夏・第8話 ゆしかは真心に恋をする④空気を読んだ上で、そこに乗るのかぶち壊すのかは、ちゃんと決められる人間でいたい

 リュックを席へ置いたまま、ゆしかは男を伴って店の外へ出、ひと気のない路地に誘い込む。


「わたしはねえ、今日、とても機嫌がよかったんだよ。自分でも驚くくらい」

「だから?」


 男の目には余裕が浮かんでいた。自分のほうが優位に立っている、と確信する目だった。


「それを壊されて怒ってるの? ハハ、それ言ったらこの前の俺がそうだから。せっかく楽しくみんなで盛り上がろうってときに、滅茶苦茶にしてくれたのは誰だっけ?」

「てめーだろ」


 ゆしかは男まで三歩、というくらいの距離感で、足を肩幅と同じくらいに開く。


「ああ?」男が半眼になった。

「学校でさ、誰かをイジメの対象にしといて……それに乗らない奴を差して『あいつ、空気読めねーよなー』とかって言う奴いなかった? あんたが今言ったのは、そういうことだよ」

「ハア? 意味解んねーんだけど」

「空気は読めるにこしたことはないよね。そう思うよ。だけど、読んだ上で、そこに乗るのかぶち壊すのかは、ちゃんと決められる人間でいたい」

「うぜーんだけど。いいから土下座してよ、ゆしかちゃん。でさ」


 男の言葉の途中で、ゆしかは地面を蹴った。


「やんの?」


 薄ら笑いに向けて、踏み込んで左の拳を放つ。

 顎が弾ける……と想像していたのに、男は軽く上体を反らした。あれ、と目を見開いた次の瞬間、腹に衝撃があった。よろけながら後ずさる。


「悪い。俺、喧嘩慣れしてんだわ。よく意外に思われるんだけど」


 言って、長い手が伸びる。平手がゆしかの頬をしこたま打つ。

 しかし、一切怯まない。

 その勢いでゆしかは身体を回転させて腰を落とし、前へ出てきた男の足首を正確に蹴る。


「おわっ」


 躓いたような姿勢になった男の顎目がけ、ゆしかは下から真上に掌底を打つ。足で地面を蹴りながら、全身のバネを使って掌へ力を集中させた一撃だった。

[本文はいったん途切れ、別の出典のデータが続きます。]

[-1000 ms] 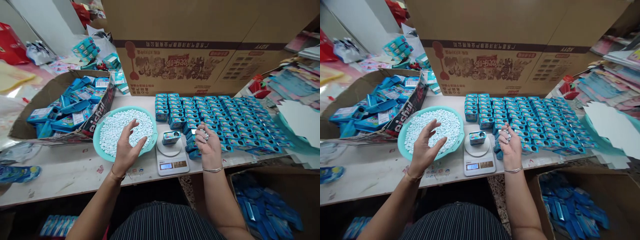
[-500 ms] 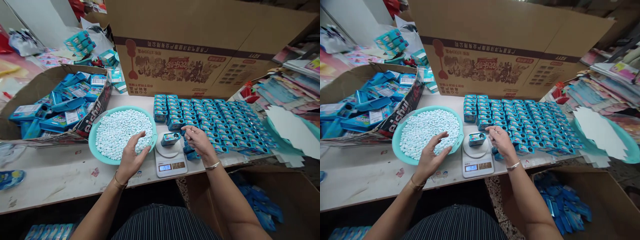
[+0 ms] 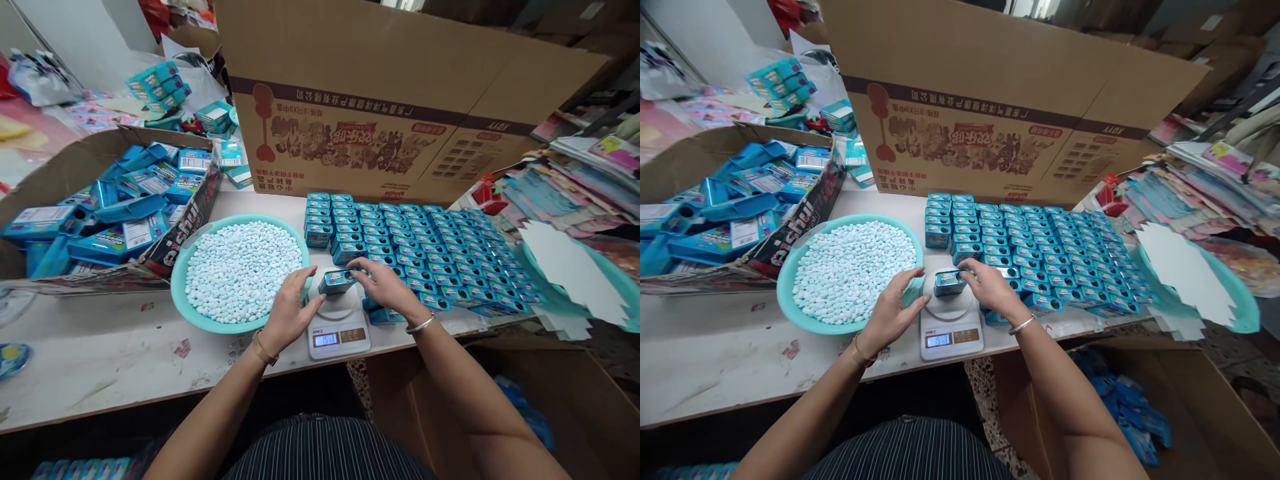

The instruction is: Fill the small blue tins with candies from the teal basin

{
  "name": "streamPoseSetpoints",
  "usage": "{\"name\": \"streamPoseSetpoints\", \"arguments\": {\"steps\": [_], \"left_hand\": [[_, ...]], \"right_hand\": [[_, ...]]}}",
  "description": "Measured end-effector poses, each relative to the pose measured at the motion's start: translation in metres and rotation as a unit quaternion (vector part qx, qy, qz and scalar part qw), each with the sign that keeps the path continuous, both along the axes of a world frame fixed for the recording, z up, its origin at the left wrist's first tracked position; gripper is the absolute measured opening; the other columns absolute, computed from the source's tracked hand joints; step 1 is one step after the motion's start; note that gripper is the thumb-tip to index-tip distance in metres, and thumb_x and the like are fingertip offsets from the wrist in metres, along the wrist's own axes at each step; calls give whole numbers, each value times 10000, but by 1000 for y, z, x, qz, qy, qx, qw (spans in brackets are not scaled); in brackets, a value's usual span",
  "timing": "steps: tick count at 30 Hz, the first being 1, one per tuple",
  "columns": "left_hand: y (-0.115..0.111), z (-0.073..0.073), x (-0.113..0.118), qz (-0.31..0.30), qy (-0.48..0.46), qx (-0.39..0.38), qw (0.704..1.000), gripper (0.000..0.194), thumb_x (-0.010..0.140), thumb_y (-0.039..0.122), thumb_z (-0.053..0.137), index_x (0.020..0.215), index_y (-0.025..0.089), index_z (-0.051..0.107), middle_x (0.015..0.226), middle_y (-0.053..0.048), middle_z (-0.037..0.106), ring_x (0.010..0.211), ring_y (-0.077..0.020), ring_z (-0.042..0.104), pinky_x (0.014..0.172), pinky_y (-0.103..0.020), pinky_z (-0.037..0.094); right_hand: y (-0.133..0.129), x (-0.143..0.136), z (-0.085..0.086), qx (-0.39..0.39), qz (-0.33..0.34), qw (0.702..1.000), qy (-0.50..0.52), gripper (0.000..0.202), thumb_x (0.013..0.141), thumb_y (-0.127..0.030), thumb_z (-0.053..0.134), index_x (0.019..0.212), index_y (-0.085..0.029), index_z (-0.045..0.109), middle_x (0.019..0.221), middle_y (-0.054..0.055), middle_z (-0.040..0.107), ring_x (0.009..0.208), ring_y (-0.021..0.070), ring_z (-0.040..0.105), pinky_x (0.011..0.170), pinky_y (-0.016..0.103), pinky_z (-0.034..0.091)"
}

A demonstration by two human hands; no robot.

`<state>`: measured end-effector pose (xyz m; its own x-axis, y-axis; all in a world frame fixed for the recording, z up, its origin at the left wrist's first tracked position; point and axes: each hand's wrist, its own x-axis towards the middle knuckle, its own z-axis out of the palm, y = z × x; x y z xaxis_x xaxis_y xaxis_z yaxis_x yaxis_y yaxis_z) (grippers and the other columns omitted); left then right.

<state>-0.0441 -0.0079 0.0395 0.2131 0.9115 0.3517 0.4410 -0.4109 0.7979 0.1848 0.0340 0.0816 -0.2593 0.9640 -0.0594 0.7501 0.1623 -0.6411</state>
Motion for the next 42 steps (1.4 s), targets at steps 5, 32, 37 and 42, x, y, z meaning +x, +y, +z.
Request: {"name": "streamPoseSetpoints", "arguments": {"steps": [5,32,37,42], "left_hand": [[7,6,-6,5,15,13,1000,467,889,283,613,1339,214,511,1245,-112,638,1182,-244,588,1048,-448,468],[57,19,49,-72,407,-14,911,249,832,216,617,1080,202,609,1084,-99,682,1146,-318,569,1157,-687,188],[102,22,43,-16,414,3,910,251,762,106,589,1000,178,623,1048,-154,692,1118,-373,566,1129,-737,150],[137,15,54,14,409,-5,912,369,700,28,589,1055,127,617,1120,-216,661,1155,-395,547,1130,-724,136]], "right_hand": [[0,21,13,-28,-66,965,254,238,875,-413,605,886,-191,692,643,-16,546,512,97,434,466,217,331],[-28,34,-16,-139,-183,739,633,361,700,-452,839,811,-192,615,566,-85,429,392,6,241,327,97,191],[-30,42,-22,-127,-211,734,633,359,687,-437,849,806,-188,620,563,-84,427,392,7,244,324,99,210],[-34,40,-21,-125,-243,731,625,367,644,-422,874,793,-191,632,572,-76,406,396,11,258,310,106,235]]}}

 手応えがあり、男の身体が制御を失って地面に落ちる。

 ゆしかは盛大に咳き込んだ。腹を殴られた時点から、動き続けるために呼吸を止めていた。


「……お、お前、なんなんだ」


 男がうつぶせのまま言った。しばらくは脳が揺れ、まともに焦点が合わないだろう。


「もう、二度と……わたしの前に現れんな」


 咳を挟みながら言った。


「わたしは、性別とか見た目で上から目線になる奴が大嫌いだ」


 欲しくてしょうがなかった新品の真っ白なシャツに、人糞を塗りたくられたような気分だった。殴られたこととは関係なく、気を抜いたら、泣いてしまいそうだった。


「鹿さん……!?」


 そこに声が届いた。今日初めて聞いたのに、既にゆしかにはそれが誰の声か解るようになっている。短い間に、とてつもない密度で聞いていたから。

 顔を上げると、予想どおりTHさんが立っていた。ゆしかは胸が締め付けられ、顔を歪める。

THさんの目は、驚きと、ショックを受けたような感情に見開かれていた。


「席に戻ったらいないし、なかなか帰ってこないから、なにかあったんじゃないかと思って」


(見られた)


 背筋に冷たいものを押しつけられたような震えが走る。


(……やだ)


 遅れて自分の置かれた状況を……THさんが失望し、軽蔑し、ドン引きするのに十分なことをしてしまったことを理解する。

 やだ、という感情で頭が埋め尽くされ、ゆしかはTHさんと逆の方向へ駆け出す。

 その場から立ち去れば、ここでの出来事がなかったことになるとでもいうように、全力で大通りに出て、人混みを縫って全力で逃げ出した。



 しかし僅か数分後、ゆしかはTHさんに捕まる。


 大分その場から離れた後、誰も追ってきていないことを確認したゆしかは肩を落として歩いた。そこで初めて、リュックをカフェに置いてきたことに気付く。

 来た道を辿らず、大回りで戻り、席に誰もいないことを確認し、リュックを持って店を出た。


 そこで後ろから腕を掴まれた。とっさに空いていた手で相手の手首を捻り上げる。


「痛っ、痛い痛い痛ぁいっ!」叫びながらも腕は離れない。

「THさん……?」


 ゆしかは呆然として、捻るのをやめた。


「に、荷物を取りに来ると思ったんだ。店を出るときが一番いいかなって、待ってた」


 THさんはそう言って、悪い目つきのままだったがはっきりと笑ってみせた。